A small post about trees
Thu 12 Apr 2018
Author: Sam Pickett
As requested by @MutateGames on Twitter, here is a small explanation of how we generate the trees in First Light. To begin with, each tree is generated from three floating point numbers, generated with simplex noise. The first two define its location in the chunk. The tree is only generated if this location is suitable, i.e. correct surface type, within slope constraints. The third number is actually 'split up' into multiple numbers by shifting the decimal point and discarding the whole number amount. Not sure if that makes sense, but just look at the picture. This step isn't important. The purpose is to save us generating a bunch of extra noise values.

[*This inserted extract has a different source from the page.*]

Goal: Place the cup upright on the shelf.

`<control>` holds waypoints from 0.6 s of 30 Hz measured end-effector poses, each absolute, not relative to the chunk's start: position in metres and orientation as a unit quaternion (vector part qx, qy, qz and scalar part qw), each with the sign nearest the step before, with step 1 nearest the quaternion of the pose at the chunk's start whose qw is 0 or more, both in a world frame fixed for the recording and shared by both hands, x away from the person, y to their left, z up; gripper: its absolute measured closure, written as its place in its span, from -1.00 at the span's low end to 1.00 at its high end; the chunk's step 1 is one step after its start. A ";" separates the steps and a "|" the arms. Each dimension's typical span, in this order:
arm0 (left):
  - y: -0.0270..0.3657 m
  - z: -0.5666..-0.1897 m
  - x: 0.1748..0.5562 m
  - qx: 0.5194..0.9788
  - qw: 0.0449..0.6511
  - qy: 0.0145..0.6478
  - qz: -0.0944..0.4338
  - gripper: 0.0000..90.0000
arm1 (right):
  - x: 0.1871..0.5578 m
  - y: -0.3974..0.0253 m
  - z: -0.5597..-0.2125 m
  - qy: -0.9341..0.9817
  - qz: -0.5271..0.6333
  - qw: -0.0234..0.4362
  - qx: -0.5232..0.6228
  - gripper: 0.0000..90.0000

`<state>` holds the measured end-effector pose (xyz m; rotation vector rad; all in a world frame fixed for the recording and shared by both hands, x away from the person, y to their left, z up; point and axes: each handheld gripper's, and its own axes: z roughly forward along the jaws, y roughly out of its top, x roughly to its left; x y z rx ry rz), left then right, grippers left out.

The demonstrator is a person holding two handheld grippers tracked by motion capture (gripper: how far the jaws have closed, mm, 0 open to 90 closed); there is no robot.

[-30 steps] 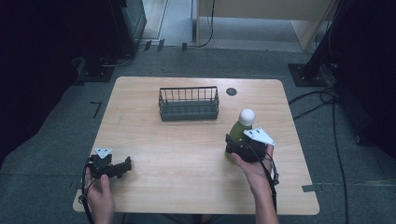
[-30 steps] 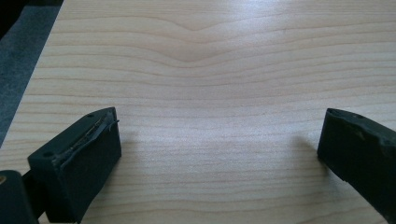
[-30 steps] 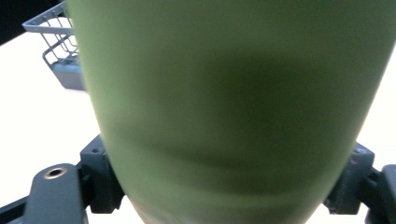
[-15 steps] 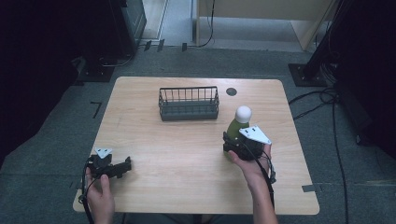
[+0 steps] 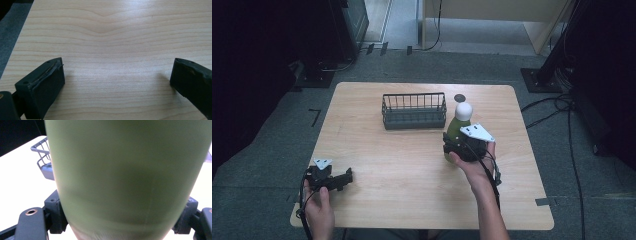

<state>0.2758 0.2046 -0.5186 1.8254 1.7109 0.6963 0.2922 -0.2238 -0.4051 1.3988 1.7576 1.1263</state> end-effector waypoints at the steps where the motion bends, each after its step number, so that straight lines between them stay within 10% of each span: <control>1: 0.205 -0.519 0.276 0.677 0.269 0.635 0.258 -1.00 | 0.294 -0.223 -0.403 0.665 0.427 0.309 0.528 -0.55; 18: 0.205 -0.519 0.276 0.677 0.269 0.635 0.258 -1.00 | 0.328 -0.204 -0.371 0.667 0.445 0.302 0.515 -0.55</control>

So, each type of tree has a number of different constraints (min height, max height, min radius, max radius, etc.). The numbers we just made are used to scale between these constraints to give us the height values, etc. for this particular tree. Generating the tree trunk is very simple. Its just a straight column that extends a certain distance on each axis, and also has a maximum Manhattan distance to let us give the trunks rounded corners without actually constraining it to a radius (because we like the square-ish look). The roots are added simple by setting a particular pattern of blocks at the base. There's no trick to this. The leaf clumps (I need to think of a better name for those...) are laid out at angular steps around the trunk. The angular step between consecutive leaf clumps is always the same for a given tree. There is also a vertical step between each leaf clump, which also remains the same per tree. In the tree pictured below, the angle is quite small, so the leaf clumps form a spiral around the trunk. Larger angles tend to give a more random look. There is one final leaf clump added at the top of the trunk.

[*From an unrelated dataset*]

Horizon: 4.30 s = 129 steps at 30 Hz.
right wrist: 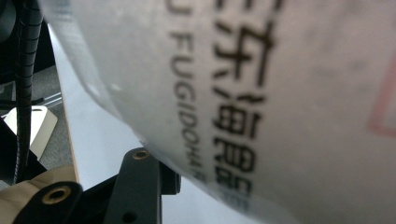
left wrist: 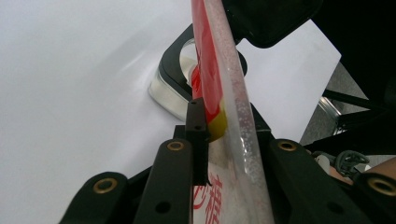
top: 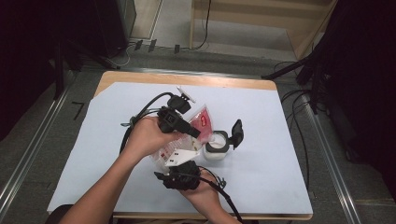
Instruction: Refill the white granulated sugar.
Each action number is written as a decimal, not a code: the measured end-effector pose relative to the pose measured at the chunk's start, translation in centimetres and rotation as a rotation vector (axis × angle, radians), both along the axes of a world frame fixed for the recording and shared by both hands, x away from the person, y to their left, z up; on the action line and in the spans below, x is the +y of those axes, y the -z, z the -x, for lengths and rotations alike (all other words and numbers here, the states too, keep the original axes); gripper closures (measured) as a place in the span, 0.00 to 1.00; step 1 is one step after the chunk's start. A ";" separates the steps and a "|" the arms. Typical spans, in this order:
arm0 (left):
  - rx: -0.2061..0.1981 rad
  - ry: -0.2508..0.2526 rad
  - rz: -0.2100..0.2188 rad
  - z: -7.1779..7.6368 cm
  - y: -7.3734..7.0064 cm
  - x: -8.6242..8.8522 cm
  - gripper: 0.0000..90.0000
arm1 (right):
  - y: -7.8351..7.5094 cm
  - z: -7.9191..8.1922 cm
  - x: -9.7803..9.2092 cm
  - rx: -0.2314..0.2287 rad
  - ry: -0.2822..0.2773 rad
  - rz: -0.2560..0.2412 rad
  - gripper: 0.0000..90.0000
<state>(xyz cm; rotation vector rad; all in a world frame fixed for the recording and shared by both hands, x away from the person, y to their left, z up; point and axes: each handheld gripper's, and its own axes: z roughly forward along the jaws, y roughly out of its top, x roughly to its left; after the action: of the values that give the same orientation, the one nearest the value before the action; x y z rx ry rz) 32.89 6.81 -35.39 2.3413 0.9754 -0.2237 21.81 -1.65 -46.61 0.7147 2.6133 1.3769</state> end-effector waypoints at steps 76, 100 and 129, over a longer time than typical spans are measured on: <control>-0.254 -0.192 0.096 -2.0 -3.1 10.7 0.99 | -0.8 -4.7 -5.2 0.153 0.139 -0.129 0.57; -0.286 -0.173 0.152 -5.6 3.5 10.5 0.97 | -0.8 -4.4 -6.2 0.112 0.158 -0.111 0.54; -0.311 -0.192 0.222 -1.8 3.1 15.7 0.75 | -2.9 -3.8 -8.1 0.082 0.130 -0.079 0.55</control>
<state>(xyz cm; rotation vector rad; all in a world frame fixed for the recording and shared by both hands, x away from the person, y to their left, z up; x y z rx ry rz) 34.69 22.52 -38.50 1.9915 0.9585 0.1018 25.62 -9.72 -43.68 0.9537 2.5327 1.4488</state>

The distance of each leaf clump from the trunk varies with its height. The leaf clumps are furthest from the trunk in the middle, and closest at the top and bottom, giving the tree a rounded shape overall. Generating the leaf clumps themselves is trivial. Its simply squashed sphere.
To generate the branches, we find the distance along each axis from the centre of the trunk to the leaf clump. The branch is formed by traversing the longest horizontal axis first, then the shortest, and finally the vertical axis.
And that's pretty much it! There are slight variations here and there, but the general idea is the same.